What is worth noting in this text is the result of what happened at the beautiful gate. In the last three verses 8-10, the healed man entered the temple, praising God. The purpose of John and Peter in healing this crippled man was not for them to get the glory but for God to be praised and worshipped. Acts 3v12 “Peter replied to the people, men, and Israelites, why are you astonished at this? Or why are you staring at us, as if by our power or godliness we have made him walk? The God of our fathers has glorified his servant Jesus…”  

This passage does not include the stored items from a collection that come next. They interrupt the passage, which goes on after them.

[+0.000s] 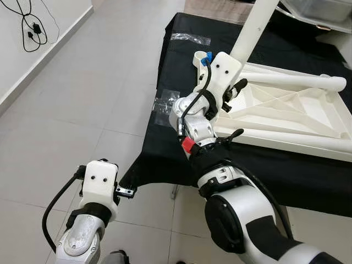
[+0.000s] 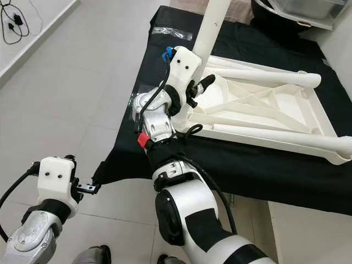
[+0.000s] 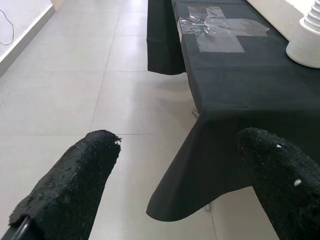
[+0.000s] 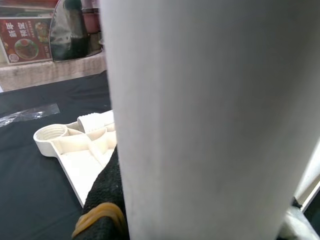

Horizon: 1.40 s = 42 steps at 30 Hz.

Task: Building children table

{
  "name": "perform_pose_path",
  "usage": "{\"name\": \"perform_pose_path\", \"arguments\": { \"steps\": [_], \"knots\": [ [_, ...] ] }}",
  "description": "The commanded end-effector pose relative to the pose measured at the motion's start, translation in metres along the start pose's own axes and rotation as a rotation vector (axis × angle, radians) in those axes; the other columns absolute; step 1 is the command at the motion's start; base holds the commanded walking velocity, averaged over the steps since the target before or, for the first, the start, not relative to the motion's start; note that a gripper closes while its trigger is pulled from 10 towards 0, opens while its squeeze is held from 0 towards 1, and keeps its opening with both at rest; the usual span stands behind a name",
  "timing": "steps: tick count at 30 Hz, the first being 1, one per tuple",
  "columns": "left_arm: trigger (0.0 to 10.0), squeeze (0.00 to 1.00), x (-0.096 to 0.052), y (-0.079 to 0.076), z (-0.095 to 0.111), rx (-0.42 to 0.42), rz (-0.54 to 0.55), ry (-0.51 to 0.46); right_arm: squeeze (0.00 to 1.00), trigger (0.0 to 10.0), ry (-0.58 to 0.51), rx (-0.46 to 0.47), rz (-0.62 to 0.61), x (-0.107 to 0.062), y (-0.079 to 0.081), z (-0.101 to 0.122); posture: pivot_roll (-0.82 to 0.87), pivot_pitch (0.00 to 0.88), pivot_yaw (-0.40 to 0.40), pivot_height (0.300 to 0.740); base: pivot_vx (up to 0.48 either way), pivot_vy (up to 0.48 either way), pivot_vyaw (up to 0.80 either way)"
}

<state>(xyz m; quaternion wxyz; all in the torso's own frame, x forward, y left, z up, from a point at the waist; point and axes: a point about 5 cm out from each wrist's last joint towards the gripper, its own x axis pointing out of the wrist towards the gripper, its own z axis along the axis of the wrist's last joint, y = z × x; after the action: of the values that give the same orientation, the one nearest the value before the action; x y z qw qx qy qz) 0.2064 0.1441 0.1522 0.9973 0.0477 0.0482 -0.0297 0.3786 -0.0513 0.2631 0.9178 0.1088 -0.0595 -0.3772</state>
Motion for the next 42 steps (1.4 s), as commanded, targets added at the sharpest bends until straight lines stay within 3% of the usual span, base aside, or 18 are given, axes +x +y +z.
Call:
{"name": "perform_pose_path", "arguments": {
  "steps": [1, 16, 20, 21, 29, 32, 34, 35, 39, 42],
  "knots": [
    [10.0, 0.00, 0.001, -0.003, -0.005, 0.001, -0.005, 0.018, 0.00, 10.0, 0.283, -0.085, -0.018, -0.027, -0.005, -0.055, 0.16, 0.186, -0.145, 0.740, 0.000, 0.000, 0.00],
    [10.0, 0.00, 0.002, -0.003, -0.006, -0.002, -0.005, 0.017, 0.00, 10.0, 0.278, -0.076, 0.030, -0.028, 0.000, -0.054, 0.16, 0.184, -0.147, 0.740, 0.000, 0.000, 0.00],
    [10.0, 0.00, 0.004, -0.002, -0.007, -0.003, -0.003, 0.017, 0.00, 10.0, 0.245, -0.040, 0.052, -0.023, 0.007, -0.038, 0.15, 0.197, -0.142, 0.740, 0.000, 0.000, 0.00],
    [10.0, 0.00, 0.005, -0.002, -0.007, -0.003, -0.003, 0.015, 0.00, 10.0, 0.182, 0.001, 0.067, -0.018, 0.014, -0.015, 0.15, 0.198, -0.142, 0.740, 0.000, 0.000, 0.00],
    [10.0, 0.00, 0.005, -0.002, -0.006, -0.003, -0.002, 0.013, 0.00, 10.0, 0.152, 0.089, 0.062, -0.007, 0.018, 0.013, 0.15, 0.201, -0.143, 0.740, 0.000, 0.000, 0.00],
    [10.0, 0.00, 0.005, -0.002, -0.007, -0.003, -0.002, 0.013, 0.00, 10.0, 0.160, 0.074, 0.063, -0.007, 0.018, 0.008, 0.14, 0.198, -0.143, 0.740, 0.000, 0.000, 0.00],
    [10.0, 0.00, 0.005, -0.002, -0.007, -0.002, -0.004, 0.013, 0.00, 10.0, 0.223, 0.016, 0.059, -0.011, 0.013, -0.017, 0.15, 0.194, -0.144, 0.740, 0.000, 0.000, 0.00],
    [10.0, 0.00, 0.005, -0.002, -0.007, -0.002, -0.004, 0.013, 0.00, 10.0, 0.223, 0.016, 0.059, -0.011, 0.013, -0.017, 0.15, 0.194, -0.144, 0.740, 0.000, 0.000, 0.00],
    [10.0, 0.00, 0.004, -0.002, -0.007, -0.001, -0.005, 0.012, 0.00, 10.0, 0.312, -0.069, 0.063, -0.019, 0.003, -0.051, 0.15, 0.194, -0.144, 0.740, 0.000, 0.000, 0.00],
    [10.0, 0.00, 0.004, -0.002, -0.007, -0.001, -0.005, 0.012, 0.00, 10.0, 0.332, -0.083, 0.069, -0.021, 0.001, -0.058, 0.15, 0.192, -0.144, 0.740, 0.000, 0.000, 0.00]
  ]
}}
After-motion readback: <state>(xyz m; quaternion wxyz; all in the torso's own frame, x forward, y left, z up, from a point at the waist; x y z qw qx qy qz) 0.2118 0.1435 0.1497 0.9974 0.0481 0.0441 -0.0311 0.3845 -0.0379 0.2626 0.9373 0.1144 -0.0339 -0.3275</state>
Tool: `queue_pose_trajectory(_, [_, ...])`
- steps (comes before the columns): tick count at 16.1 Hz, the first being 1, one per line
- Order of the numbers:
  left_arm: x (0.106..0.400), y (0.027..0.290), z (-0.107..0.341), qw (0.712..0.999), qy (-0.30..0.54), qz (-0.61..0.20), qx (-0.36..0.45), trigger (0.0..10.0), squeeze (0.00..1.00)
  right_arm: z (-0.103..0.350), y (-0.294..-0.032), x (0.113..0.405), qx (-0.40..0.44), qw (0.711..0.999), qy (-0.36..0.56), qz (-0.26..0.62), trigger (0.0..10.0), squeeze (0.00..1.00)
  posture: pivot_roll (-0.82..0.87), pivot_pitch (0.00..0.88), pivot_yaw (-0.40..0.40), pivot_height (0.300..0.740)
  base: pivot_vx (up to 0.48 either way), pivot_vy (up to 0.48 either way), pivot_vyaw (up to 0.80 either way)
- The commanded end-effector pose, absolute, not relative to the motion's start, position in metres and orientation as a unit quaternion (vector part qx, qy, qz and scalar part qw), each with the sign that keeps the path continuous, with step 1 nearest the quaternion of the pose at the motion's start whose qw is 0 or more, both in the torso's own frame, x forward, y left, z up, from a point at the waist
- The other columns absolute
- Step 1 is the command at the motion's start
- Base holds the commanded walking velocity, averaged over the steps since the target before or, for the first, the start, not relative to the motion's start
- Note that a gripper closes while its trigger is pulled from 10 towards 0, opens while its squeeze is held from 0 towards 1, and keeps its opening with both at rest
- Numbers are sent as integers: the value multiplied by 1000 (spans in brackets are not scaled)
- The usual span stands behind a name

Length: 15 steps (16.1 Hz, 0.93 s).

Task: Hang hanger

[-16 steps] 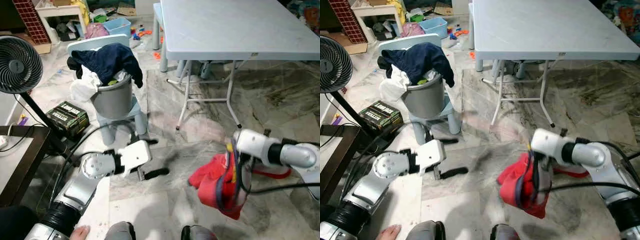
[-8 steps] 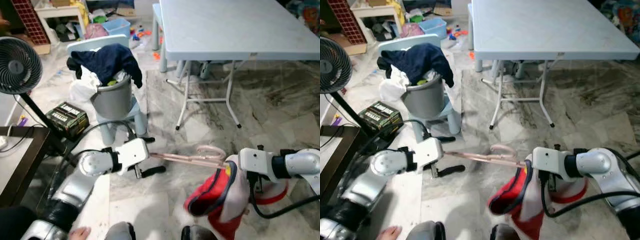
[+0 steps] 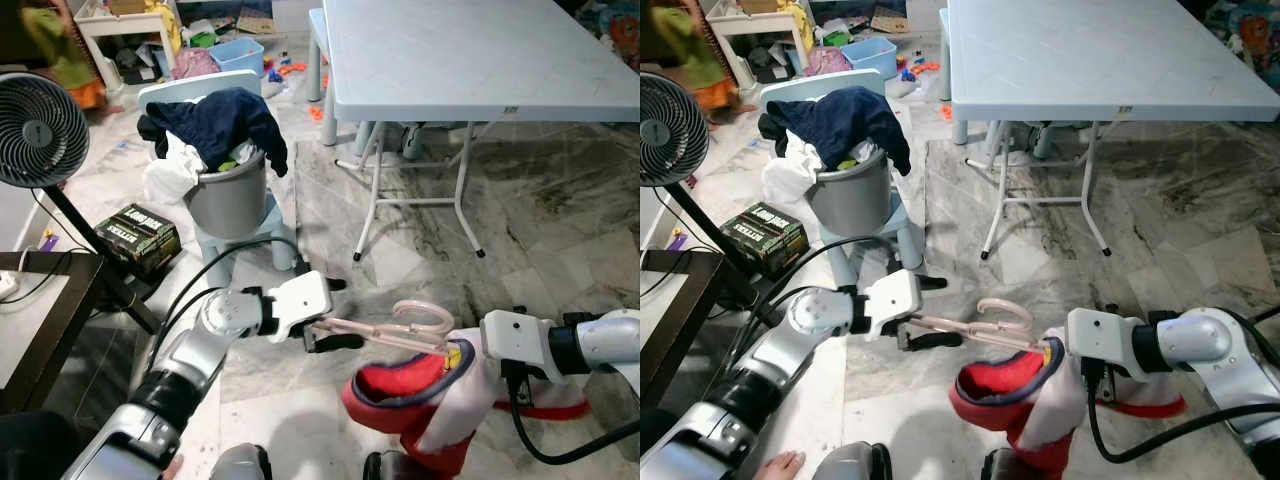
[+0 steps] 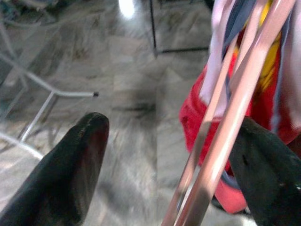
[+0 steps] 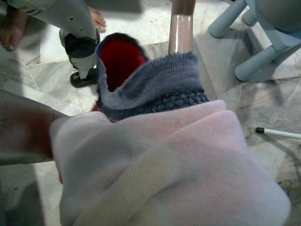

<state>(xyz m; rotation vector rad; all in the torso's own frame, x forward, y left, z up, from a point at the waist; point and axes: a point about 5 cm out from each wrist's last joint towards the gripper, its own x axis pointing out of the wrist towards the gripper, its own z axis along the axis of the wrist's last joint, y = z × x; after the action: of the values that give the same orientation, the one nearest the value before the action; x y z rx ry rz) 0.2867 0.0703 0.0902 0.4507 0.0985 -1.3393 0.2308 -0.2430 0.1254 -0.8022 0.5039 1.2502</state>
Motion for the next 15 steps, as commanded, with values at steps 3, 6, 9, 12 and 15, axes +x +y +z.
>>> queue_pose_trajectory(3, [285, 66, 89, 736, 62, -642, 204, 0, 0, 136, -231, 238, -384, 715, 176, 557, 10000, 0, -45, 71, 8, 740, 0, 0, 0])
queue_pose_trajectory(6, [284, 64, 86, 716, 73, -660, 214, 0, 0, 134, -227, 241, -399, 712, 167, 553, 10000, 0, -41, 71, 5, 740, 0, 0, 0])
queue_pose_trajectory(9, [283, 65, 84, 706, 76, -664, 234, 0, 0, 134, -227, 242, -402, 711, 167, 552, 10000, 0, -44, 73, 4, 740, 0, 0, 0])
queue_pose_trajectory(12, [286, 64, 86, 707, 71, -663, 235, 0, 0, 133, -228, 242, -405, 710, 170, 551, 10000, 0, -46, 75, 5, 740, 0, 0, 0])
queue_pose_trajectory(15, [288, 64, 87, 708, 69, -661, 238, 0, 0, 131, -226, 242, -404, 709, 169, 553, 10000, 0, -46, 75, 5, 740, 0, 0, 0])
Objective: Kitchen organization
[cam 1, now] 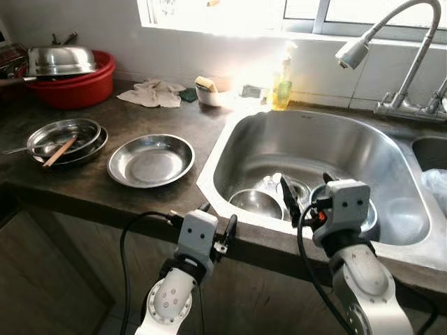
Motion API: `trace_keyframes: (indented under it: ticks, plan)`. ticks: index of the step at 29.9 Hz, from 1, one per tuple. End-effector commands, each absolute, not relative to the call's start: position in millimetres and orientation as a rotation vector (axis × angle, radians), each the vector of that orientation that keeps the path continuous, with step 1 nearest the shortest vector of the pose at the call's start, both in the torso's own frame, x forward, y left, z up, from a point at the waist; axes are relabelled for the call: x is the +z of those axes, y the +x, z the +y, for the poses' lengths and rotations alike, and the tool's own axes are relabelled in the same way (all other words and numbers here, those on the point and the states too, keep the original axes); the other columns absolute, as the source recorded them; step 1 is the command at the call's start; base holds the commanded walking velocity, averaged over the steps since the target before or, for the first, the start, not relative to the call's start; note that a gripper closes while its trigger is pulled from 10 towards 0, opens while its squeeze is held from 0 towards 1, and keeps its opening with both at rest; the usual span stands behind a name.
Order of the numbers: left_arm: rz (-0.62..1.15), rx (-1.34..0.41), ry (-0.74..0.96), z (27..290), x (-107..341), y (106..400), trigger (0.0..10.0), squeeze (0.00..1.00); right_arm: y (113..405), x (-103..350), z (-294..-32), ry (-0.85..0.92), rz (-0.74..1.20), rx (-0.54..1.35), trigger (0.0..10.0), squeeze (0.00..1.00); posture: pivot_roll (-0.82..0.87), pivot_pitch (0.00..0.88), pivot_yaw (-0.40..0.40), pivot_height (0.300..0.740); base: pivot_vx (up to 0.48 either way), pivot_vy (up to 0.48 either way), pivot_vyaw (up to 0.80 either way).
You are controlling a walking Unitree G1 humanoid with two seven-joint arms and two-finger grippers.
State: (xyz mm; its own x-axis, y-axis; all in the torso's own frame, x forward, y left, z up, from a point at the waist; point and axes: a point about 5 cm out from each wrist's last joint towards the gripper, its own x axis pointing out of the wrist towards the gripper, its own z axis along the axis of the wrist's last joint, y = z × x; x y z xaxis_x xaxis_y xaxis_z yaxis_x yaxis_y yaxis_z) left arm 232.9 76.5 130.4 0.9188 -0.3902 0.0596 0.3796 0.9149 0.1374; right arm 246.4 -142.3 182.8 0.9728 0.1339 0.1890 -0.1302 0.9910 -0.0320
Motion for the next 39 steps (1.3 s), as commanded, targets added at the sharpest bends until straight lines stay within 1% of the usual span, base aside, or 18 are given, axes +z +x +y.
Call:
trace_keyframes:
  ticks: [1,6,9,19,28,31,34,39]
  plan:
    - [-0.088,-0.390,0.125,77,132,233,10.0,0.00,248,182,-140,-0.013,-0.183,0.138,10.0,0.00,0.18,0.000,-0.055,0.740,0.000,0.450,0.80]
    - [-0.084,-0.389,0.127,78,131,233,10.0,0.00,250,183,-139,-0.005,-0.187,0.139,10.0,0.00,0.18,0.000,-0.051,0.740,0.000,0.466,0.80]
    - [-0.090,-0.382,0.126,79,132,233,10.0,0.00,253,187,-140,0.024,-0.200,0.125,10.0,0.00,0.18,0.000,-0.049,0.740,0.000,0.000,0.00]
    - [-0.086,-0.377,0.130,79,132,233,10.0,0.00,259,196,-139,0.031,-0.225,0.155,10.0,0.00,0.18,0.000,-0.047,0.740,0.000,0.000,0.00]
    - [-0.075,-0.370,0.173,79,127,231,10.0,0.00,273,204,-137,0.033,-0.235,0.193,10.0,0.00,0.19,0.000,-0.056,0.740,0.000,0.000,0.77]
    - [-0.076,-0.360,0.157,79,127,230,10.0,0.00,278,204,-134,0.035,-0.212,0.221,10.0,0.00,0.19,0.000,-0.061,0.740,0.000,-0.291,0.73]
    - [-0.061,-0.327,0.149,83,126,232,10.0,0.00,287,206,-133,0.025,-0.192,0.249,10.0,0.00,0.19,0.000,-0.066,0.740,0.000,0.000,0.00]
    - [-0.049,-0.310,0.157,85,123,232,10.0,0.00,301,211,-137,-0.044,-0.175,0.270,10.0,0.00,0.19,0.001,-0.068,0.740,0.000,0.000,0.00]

Peter portrays a different type of leadership goal in this text, he does not claim to be the miracle doer, he refuses the use of magic power like some do in Africa today, but he affirms that Christ has been glorified through this miracle. Rather than telling the audience how anointed he was and how came from the Pentecostal conference in the upper room but he simply points people to Jesus. As we lead people in the church on this continent and even when God performs wonders through our various ministries Peter’s leadership should be a model – not us but Christ has to be glorified by God the father. We need to move from self-centred type of goals in leadership whereby TV stations and cameramen are invited to see what we have done. People must be pointed to Christ; and those who have experienced God’s grace through our ministries should not even become slaves of our churches – now come every day to my church – they should be sent out to the tell the world what Christ had done for them.


In this short paper based on Acts 3:1-10, the purpose was to reflect on leadership in the church of Africa today in the light of what Peter and John did at the temple’s gate in Jerusalem. This portion of scriptures has changed my understanding of Christian leadership, the view I held for many years. After this reflection Christian leadership should be understood as the ability to see crippled church members who have been long in church without walking and making any meaningful contribution to the mission of God. After we have seen them, leadership is about taking hold of their right hands and helping them to rise and walk on their own into the church and contribute to the spread of the gospel to the world. We need to move from being Sanhedrin to being Spirit-led leaders, from giving a money centred gospel to presenting a Christ-centred theology of eternal hope. We need to move from excelling in too much knowledge to becoming action-based in our leadership approach. And all that we do as leaders should make people glorify God.    

Short Bio:

Jesse earned his D. Th in Missiology from UNISA and has been in full-time ministry for more than 20 years. Jesse is passionate about Pentecostal missions and ministry and has published three books. Jesse is the SATS BTh Honours coordinator, MTh & PhD supervisor, Lecturer, and Senior pastor Liberating Truth Mission church international, Lubumbashi, DRC.

Works cited list

Adeyemo, T. 2006. Africa Bible Commentary: A one volume commentary written by seventy African scholars. Zondervan, Word alive publishers.

Thomas, H. 2000. Applied NT commentary. Kingsway publications, Sri Lanka.  

Douglas JD,  Tenney MC . 1987. Bible Dictionary.  Zondervan, Grand Rapids Michigan.